→ WHAT YOU SHOULD DO: Only lines that contain the word "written" are to be returned from the data below.

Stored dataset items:

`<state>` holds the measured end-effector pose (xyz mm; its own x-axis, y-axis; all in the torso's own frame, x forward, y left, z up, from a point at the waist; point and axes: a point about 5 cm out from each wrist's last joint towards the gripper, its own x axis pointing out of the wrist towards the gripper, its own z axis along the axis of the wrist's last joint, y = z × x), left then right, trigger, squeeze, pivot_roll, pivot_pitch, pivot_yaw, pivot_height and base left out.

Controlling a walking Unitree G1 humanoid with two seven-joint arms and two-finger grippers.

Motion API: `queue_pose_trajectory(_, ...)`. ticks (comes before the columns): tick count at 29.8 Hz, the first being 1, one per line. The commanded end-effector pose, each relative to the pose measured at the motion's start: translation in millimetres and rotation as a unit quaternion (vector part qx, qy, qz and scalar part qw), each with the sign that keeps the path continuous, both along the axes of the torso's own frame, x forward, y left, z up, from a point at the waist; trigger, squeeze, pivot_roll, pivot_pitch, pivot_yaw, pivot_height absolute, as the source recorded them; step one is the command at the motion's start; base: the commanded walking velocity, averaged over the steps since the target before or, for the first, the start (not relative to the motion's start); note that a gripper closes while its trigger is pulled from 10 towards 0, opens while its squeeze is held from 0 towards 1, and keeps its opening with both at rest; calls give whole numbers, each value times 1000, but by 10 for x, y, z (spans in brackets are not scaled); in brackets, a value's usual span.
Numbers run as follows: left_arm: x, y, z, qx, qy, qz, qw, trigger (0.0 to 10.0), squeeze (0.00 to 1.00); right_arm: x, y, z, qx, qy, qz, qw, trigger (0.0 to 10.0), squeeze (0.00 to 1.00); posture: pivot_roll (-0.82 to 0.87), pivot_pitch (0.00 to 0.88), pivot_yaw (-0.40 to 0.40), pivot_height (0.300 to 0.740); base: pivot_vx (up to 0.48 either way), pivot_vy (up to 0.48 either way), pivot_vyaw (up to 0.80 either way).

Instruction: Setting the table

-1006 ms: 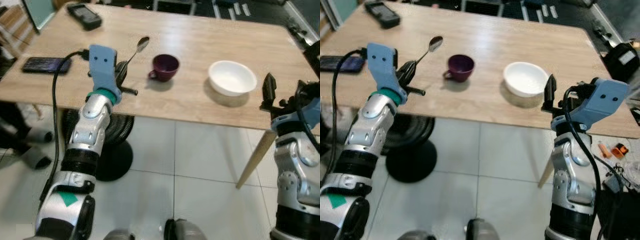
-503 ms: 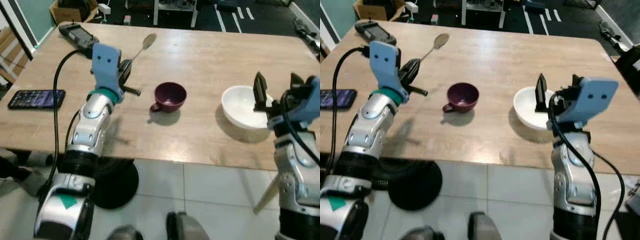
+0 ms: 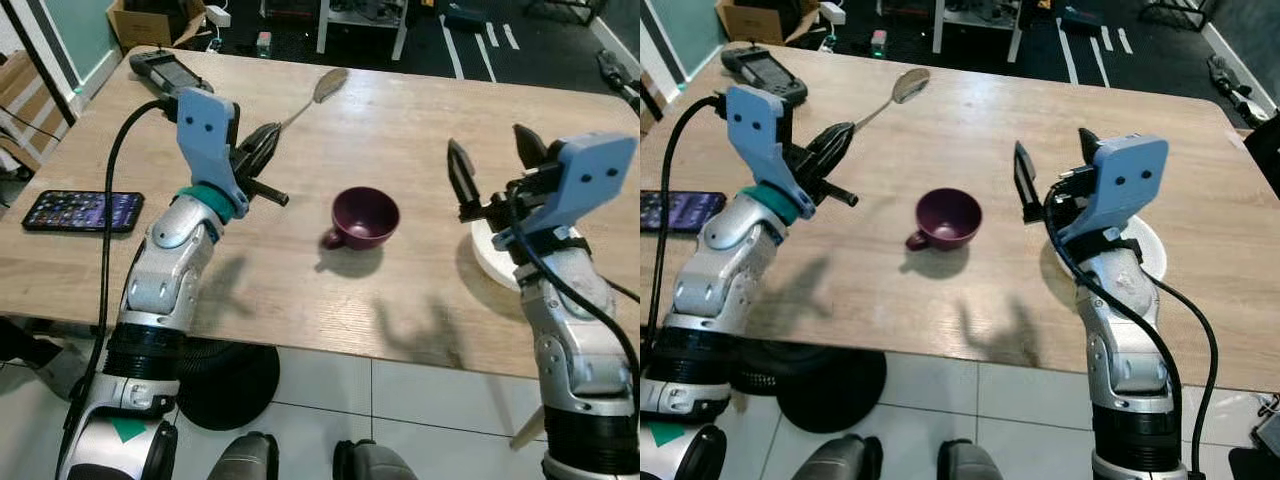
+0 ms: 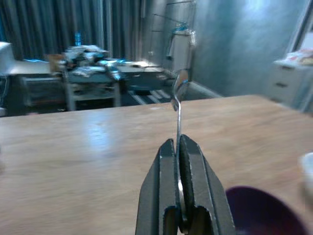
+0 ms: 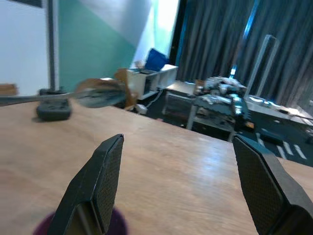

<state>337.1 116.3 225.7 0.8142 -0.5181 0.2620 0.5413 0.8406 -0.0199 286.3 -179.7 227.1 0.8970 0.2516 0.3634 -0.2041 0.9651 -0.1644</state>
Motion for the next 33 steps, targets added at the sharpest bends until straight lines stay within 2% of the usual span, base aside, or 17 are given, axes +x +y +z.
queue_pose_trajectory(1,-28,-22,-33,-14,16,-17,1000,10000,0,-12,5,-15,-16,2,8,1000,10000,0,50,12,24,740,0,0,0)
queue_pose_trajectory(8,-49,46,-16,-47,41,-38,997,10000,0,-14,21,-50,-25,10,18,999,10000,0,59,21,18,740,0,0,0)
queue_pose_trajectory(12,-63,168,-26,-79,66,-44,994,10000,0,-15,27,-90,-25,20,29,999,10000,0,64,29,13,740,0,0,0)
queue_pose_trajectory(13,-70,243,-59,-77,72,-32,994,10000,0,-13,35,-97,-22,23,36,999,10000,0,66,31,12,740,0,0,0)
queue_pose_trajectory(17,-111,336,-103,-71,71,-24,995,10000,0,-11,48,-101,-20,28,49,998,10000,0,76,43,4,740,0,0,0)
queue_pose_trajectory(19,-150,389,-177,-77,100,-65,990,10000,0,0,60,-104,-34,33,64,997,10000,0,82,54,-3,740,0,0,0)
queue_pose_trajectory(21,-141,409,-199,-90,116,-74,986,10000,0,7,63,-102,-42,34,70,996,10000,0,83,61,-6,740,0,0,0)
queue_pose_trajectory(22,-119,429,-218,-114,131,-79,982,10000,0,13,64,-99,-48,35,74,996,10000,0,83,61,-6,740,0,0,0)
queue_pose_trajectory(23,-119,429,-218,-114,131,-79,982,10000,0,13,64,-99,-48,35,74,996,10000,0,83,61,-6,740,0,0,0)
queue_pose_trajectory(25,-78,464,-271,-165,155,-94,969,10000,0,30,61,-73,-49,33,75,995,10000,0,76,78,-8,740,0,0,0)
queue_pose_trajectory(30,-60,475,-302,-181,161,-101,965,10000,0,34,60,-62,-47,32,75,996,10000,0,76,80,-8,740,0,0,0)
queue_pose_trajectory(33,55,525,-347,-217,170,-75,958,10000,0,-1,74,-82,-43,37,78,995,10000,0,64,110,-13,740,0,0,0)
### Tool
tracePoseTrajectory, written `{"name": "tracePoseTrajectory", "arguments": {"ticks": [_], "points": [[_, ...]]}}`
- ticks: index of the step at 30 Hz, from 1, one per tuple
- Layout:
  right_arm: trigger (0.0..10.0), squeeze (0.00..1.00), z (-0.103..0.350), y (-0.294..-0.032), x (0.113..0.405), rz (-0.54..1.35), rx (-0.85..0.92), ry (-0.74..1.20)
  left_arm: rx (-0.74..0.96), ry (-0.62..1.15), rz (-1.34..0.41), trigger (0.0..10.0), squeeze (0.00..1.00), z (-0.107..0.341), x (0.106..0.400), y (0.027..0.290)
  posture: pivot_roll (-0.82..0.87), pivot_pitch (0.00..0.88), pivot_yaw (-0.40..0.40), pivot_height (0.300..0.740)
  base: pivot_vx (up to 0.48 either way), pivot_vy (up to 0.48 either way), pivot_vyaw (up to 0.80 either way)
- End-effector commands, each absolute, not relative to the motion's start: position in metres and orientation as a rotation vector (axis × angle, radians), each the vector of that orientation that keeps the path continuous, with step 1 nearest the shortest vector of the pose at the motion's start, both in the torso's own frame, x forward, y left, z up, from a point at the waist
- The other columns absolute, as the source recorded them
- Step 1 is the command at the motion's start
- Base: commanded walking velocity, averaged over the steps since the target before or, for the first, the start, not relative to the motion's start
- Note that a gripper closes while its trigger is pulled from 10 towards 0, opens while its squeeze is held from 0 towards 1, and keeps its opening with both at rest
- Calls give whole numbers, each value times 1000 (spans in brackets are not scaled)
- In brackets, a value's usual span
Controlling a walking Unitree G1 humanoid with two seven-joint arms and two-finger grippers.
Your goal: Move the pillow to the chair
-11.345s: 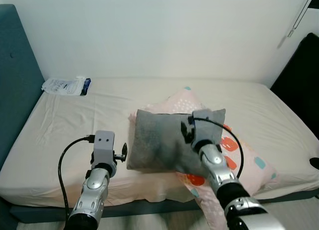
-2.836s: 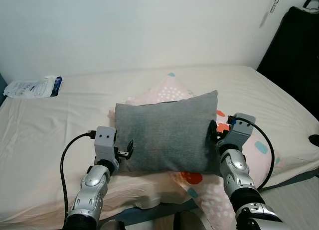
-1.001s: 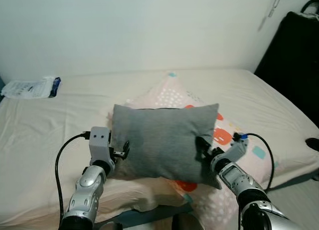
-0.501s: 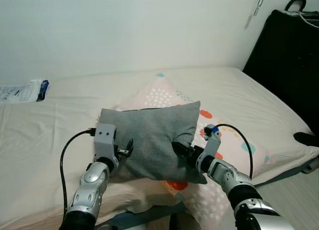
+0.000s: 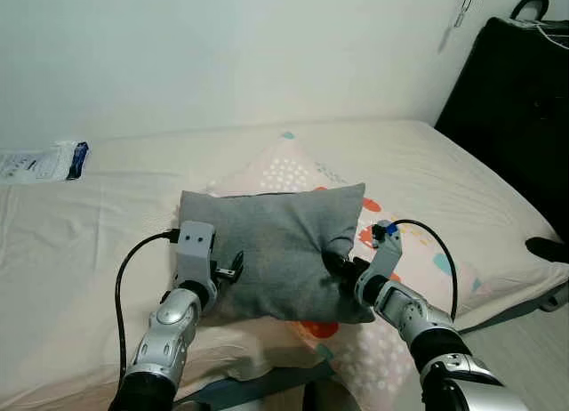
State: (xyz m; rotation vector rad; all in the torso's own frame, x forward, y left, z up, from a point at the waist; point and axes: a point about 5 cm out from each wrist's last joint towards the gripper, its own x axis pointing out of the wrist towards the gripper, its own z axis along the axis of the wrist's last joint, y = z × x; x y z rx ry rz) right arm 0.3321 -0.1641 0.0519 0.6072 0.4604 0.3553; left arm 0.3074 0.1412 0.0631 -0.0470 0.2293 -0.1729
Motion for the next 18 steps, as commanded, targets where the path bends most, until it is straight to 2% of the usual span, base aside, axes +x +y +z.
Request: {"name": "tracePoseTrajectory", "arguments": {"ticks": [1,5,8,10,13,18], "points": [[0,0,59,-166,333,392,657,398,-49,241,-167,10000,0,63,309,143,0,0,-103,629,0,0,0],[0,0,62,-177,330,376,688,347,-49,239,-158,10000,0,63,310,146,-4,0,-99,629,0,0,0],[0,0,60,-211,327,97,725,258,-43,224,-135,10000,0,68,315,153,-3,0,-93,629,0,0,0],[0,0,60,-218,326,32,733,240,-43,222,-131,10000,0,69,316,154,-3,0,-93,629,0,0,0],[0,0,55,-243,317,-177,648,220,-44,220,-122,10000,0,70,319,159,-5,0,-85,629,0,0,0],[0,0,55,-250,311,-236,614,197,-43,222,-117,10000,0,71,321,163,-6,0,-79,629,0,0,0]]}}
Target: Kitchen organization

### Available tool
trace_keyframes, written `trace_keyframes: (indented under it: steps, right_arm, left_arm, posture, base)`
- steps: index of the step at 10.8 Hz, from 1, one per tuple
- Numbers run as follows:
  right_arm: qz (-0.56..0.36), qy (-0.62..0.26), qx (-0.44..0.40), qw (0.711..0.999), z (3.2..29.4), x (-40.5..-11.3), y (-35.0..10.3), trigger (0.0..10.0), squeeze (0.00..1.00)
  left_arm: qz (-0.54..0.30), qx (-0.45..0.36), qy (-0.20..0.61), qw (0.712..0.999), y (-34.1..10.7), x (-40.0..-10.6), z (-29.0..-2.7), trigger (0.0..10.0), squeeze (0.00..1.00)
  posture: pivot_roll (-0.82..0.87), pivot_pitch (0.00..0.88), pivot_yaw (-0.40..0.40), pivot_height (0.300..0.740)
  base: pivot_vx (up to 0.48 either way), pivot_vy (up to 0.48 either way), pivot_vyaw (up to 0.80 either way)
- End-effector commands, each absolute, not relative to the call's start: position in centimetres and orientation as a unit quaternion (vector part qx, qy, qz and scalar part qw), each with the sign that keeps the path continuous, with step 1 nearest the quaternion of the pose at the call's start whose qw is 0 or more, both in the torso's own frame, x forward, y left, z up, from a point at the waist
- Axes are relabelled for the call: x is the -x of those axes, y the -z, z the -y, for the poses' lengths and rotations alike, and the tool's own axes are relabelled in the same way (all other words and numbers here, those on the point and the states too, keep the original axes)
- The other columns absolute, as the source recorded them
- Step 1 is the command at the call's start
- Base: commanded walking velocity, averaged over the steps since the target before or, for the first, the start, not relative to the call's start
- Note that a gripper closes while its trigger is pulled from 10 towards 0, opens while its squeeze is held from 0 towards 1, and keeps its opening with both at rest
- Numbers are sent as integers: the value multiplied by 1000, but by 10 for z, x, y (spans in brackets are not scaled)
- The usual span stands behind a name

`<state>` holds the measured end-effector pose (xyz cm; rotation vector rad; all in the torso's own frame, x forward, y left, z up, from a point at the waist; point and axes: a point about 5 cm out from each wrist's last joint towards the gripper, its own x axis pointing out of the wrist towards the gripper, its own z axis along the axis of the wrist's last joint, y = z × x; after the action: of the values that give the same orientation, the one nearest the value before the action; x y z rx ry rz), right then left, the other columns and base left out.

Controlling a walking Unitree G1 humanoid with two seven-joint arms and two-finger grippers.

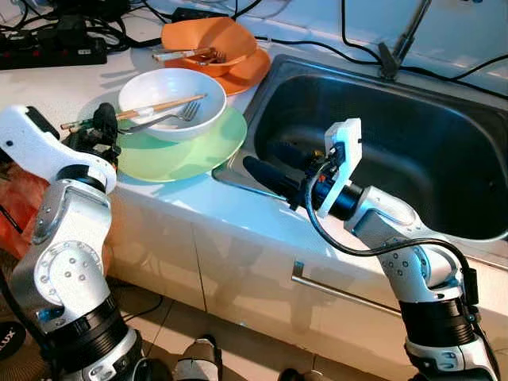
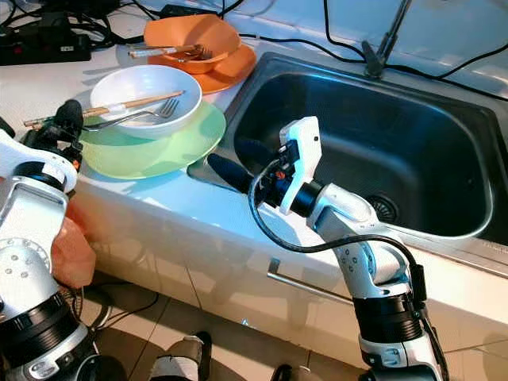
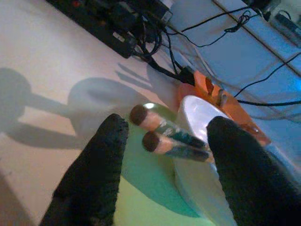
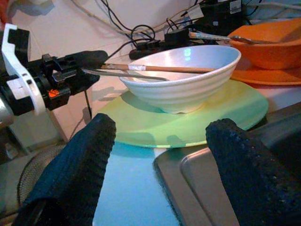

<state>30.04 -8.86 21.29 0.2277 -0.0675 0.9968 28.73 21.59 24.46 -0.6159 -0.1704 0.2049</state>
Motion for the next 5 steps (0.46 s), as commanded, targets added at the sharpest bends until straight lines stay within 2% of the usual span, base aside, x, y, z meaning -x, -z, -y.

→ RESULT OF THE EXERCISE:
tracePoseTrajectory, written `{"name": "tracePoseTrajectory", "arguments": {"ticks": [_], "points": [[_, ...]]}}`
trace_keyframes, written `trace_keyframes: (indented under it: steps, right_arm, left_arm, posture, base)`

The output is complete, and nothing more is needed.